# AIM OF THE TASK
Pictures in the listing do not belong in the copy, which should repeat exactly the lines from the one holding "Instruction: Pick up" through the last line.

# GIVEN DATA
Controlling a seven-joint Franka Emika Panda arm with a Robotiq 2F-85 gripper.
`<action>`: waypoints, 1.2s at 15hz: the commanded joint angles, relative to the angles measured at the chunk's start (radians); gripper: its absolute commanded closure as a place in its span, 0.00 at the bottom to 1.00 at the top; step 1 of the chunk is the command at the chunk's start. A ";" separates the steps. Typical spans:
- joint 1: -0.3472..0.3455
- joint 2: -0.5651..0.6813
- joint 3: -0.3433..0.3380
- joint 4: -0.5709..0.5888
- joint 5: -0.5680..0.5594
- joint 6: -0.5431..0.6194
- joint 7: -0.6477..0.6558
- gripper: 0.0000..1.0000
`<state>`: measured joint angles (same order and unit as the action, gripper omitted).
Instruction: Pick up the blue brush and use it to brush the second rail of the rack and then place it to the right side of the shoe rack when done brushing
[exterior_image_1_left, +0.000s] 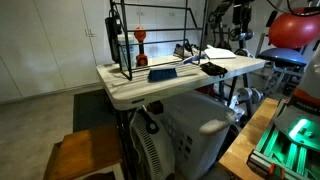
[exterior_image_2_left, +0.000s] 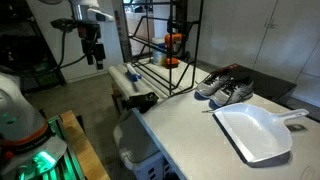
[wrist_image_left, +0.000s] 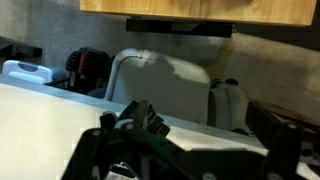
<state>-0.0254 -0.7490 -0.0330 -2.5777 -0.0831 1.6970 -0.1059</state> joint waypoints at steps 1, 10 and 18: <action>0.007 0.001 -0.005 0.002 -0.003 -0.002 0.004 0.00; 0.007 0.001 -0.005 0.002 -0.003 -0.002 0.004 0.00; 0.094 0.050 0.072 0.091 -0.155 -0.100 -0.142 0.00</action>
<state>0.0146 -0.7358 0.0214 -2.5202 -0.1913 1.6391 -0.1896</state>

# RESULT OF THIS TASK
Instruction: Pick up the blue brush and use it to brush the second rail of the rack and then place it to the right side of the shoe rack when done brushing
[exterior_image_1_left, +0.000s] 
[exterior_image_2_left, +0.000s] 
[wrist_image_left, +0.000s] 
<state>-0.0254 -0.7490 -0.0330 -2.5777 -0.0831 1.6970 -0.1059</state> joint waypoints at steps 1, 10 and 18: <action>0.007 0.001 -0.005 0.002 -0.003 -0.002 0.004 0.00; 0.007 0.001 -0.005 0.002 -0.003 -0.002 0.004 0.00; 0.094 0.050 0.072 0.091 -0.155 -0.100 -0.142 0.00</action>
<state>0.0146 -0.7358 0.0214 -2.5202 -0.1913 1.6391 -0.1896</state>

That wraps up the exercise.